Occasionally, I would ask my friend who has a masters in psychology whether I am a psychopath and she wild always say
“if you’re worried about being a psycho, then your aren’t one.”
I never said I was worried about it.
So what is it that’s makes me so numb at times? And it is at times- not always- but enough to make me seriously question the size and shape of my amygdala.
I’ve been told by a professional that I have add. Is it impulsivity?
I’ve been told by friends who see doctors for their add that it is linked to autism- in fact, people have told me they think I am on the autistic spectrum.
It certainly would explain a lot- the knowledge that I regularly wear a social ‘Mask’ or imitate mannerisms of people I perceive to be likeable. But then- psychos are also known for ‘apeing’ people.
Or is that just me wanting to be liked?
I am a risk taker. I have had addictions. I was very promiscuous- until the age of 23 when I stopped. - as I proudly announce to anyone. I am told I have no filter, am rude and inappropriate or don’t give a shit. Others tell me I’m charismatic. I am ‘high impact’ and people who meet me once feel like I am familiar. I form friendships and keep in touch with people I meet in passing- out of my best friends, I met one in a corridor, one in a queue at a bar, one as I walked past a nightclub, one up a tree and I met my ex- under a Christmas tree.
Is this a lack of humility and a need for attention- using ‘superficial charm’ to get strangers to like me- like a psycho would?

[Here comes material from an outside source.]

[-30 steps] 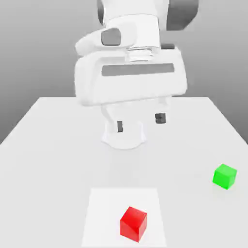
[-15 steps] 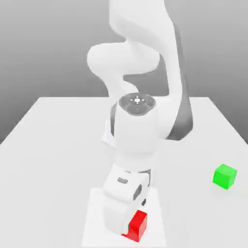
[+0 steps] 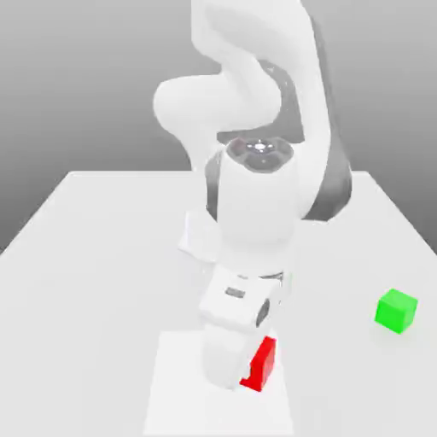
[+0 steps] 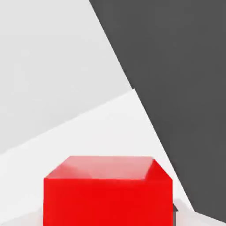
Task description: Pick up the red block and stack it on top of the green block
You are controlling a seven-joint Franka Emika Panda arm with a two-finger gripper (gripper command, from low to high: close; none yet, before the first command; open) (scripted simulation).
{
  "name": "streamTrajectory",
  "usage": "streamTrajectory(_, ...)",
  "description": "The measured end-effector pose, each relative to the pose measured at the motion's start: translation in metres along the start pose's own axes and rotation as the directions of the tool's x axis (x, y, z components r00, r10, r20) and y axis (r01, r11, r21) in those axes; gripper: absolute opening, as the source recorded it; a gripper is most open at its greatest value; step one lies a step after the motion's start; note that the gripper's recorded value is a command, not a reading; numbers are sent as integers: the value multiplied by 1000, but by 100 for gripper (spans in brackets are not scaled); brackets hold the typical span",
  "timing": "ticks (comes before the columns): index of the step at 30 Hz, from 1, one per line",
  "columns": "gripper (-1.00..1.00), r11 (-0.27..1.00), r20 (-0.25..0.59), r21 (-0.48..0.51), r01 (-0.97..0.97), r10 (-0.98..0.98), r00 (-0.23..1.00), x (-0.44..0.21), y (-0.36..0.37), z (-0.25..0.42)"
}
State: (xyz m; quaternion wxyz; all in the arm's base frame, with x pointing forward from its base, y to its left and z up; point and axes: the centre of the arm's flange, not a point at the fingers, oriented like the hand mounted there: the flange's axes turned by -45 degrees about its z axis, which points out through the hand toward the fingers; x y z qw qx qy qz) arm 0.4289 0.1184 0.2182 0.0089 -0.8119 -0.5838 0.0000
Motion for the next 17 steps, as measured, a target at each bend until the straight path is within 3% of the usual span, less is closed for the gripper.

I have a temper and god HELP anyone who pisses me off. A business owner was very rude to (amongst others) a member of my family a few years ago. He later got into a fight on Facebook- I screenshotted it- wrote a buzzfeed style article highlighting all the points where he made a fool of himself and had it published in a local paper. He wasn’t popular anyway, so It was shared all over social media and read by thousands. I had dozens of missed calls from the furious subject of my piece, threats of court action, and outraged Tory farmers after my carcass. I didn’t care.
I wondered if what I did was the innate behaviour of the ‘sociopath next door’ blending in just enough to be accepted, or am I someone with a conscience who doesn’t like ‘male pale stale’ types, just letting them know they aren’t in control all of the time?
I don’t panic when others get hurt or are in pain- I considered becoming a midwife for a week or so and even went to an interview to get the ball rolling. They said I had a clear goal and that that was refreshing. Then I changed my mind and went to drama school.
A tutor at uni recently read my dissertation plan. She was horrified. After skimming over what I thought was a brilliant exploration of ‘Shock Aesthetic’ -the reasons for violence and real death in performance, she irritatedly flicked her hair.
“Are you saying we should all go around ... shooting each other in the name of art?!”
The words choked out and fell like heavy rubber balls from her mouth down onto my dissertation plan, bouncing up, smack into my face, dislodging my ‘mask’ completely.
SHIT!!! She knows I’m mental.
Naturally, I quickly returned fire- twisting the situation to try to make her look like the arsehole.
“No... I’m not saying that at all. I don’t like guns. And that’s insensitive. I’m American.”
I never once mentioned guns . As I said- I REALLY don’t like them.